Every line below needs to be printed again exactly, without any of its pictures.

##############################

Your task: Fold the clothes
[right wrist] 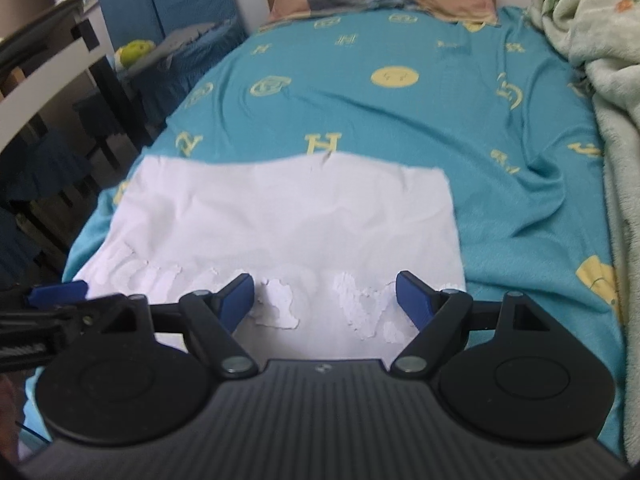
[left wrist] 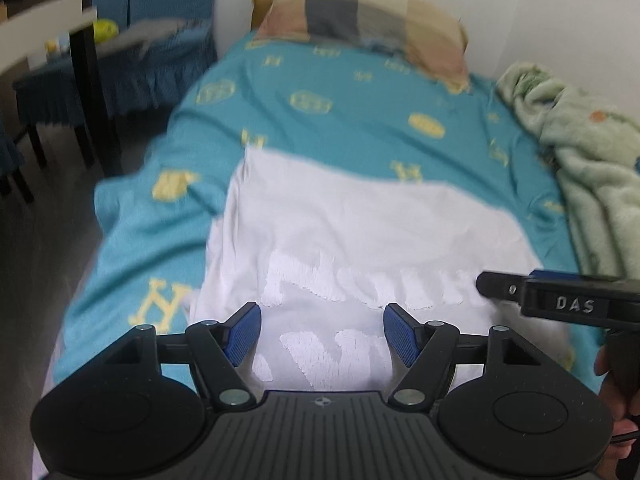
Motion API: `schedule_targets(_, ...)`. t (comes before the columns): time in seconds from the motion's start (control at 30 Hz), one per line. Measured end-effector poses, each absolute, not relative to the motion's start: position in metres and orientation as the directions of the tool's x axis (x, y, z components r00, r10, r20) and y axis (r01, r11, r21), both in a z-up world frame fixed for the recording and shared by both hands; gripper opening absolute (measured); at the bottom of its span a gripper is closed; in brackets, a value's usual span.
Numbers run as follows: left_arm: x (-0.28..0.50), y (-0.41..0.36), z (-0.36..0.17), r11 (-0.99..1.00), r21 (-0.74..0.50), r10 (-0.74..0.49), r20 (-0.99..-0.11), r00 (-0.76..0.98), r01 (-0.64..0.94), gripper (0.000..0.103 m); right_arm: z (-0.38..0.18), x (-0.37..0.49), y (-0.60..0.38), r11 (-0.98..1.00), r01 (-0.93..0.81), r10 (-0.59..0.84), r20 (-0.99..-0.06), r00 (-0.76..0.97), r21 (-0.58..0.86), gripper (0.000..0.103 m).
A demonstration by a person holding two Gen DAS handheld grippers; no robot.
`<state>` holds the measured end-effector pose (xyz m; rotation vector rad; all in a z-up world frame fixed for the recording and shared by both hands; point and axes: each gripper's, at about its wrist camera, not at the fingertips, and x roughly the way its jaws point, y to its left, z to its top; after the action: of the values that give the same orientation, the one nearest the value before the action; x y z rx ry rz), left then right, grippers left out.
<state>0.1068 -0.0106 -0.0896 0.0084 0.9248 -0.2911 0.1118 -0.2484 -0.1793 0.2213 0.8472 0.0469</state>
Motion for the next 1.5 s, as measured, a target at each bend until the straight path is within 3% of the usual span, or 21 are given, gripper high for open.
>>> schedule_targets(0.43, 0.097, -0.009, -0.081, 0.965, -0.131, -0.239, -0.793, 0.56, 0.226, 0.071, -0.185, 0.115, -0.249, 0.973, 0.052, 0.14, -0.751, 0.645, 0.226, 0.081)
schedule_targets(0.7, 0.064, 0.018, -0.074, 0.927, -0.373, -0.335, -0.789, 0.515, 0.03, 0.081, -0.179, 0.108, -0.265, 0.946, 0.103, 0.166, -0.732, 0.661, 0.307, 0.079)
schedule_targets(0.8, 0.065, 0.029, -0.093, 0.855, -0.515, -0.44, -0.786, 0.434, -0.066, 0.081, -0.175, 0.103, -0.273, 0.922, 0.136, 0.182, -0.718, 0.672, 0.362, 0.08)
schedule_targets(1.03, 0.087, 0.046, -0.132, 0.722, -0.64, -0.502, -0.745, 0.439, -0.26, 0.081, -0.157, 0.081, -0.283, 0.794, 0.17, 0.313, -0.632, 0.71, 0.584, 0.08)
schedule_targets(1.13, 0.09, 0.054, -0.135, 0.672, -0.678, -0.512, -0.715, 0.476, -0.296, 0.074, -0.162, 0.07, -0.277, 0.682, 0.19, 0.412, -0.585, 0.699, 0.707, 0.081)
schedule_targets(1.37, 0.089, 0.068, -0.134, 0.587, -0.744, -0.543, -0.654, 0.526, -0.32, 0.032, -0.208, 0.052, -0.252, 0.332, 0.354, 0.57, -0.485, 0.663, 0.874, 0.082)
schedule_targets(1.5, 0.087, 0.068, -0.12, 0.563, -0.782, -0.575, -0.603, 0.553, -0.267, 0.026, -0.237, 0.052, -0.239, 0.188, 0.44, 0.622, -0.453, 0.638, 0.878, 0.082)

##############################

Exercise answer
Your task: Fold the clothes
[right wrist] 
[left wrist] 
Motion API: `schedule_targets(_, ...)`. t (comes before the columns): time in seconds from the motion's start (control at 30 Hz), one per line. Measured end-effector poses, each absolute, not relative to the motion's start: position in metres and orientation as the directions of the tool's x axis (x, y, z components r00, r10, r20) and y axis (r01, r11, r21), both in a z-up world frame fixed for the recording and shared by both hands; gripper opening absolute (measured); at the bottom of its span a gripper is closed; in brackets, a value's usual span.
Numbers run as follows: left_arm: x (-0.28..0.50), y (-0.41..0.36), z (-0.36..0.17), r11 (-0.99..1.00), r21 (-0.74..0.50), r10 (-0.74..0.49), r20 (-0.99..-0.11), r00 (-0.76..0.98), r01 (-0.64..0.94), gripper (0.000..0.103 m); right_arm: z (-0.38..0.18), x (-0.37..0.49), y (-0.60..0.38), r11 (-0.98..1.00), r01 (-0.93..0.81), r10 (-0.59..0.84), r20 (-0.99..-0.06), r00 (-0.76..0.97), r21 (-0.58..0.86), gripper (0.000..0.103 m).
A demonstration by a person holding two Gen DAS handheld grippers; no robot.
`<state>` holds the measured end-effector pose (xyz m; rotation vector rad; all in a z-up world frame fixed for the recording and shared by both hands; point and axes: each gripper's, at about its wrist camera, not at the fingertips, and x roughly the way its jaws point, y to its left, z to its top; after the action: of the values that give the same orientation, the one nearest the value before the action; x y z rx ry rz), left then right, grippers left out.
<state>0.1068 -0.0106 -0.0896 0.0084 0.9248 -0.2911 0.1118 -0.2484 -0.1793 0.2213 0.8472 0.0469</state>
Motion for the next 1.5 s, as measured, a target at each bend until the straight path is within 3% of the usual span, or 21 are given, gripper high for open.
>>> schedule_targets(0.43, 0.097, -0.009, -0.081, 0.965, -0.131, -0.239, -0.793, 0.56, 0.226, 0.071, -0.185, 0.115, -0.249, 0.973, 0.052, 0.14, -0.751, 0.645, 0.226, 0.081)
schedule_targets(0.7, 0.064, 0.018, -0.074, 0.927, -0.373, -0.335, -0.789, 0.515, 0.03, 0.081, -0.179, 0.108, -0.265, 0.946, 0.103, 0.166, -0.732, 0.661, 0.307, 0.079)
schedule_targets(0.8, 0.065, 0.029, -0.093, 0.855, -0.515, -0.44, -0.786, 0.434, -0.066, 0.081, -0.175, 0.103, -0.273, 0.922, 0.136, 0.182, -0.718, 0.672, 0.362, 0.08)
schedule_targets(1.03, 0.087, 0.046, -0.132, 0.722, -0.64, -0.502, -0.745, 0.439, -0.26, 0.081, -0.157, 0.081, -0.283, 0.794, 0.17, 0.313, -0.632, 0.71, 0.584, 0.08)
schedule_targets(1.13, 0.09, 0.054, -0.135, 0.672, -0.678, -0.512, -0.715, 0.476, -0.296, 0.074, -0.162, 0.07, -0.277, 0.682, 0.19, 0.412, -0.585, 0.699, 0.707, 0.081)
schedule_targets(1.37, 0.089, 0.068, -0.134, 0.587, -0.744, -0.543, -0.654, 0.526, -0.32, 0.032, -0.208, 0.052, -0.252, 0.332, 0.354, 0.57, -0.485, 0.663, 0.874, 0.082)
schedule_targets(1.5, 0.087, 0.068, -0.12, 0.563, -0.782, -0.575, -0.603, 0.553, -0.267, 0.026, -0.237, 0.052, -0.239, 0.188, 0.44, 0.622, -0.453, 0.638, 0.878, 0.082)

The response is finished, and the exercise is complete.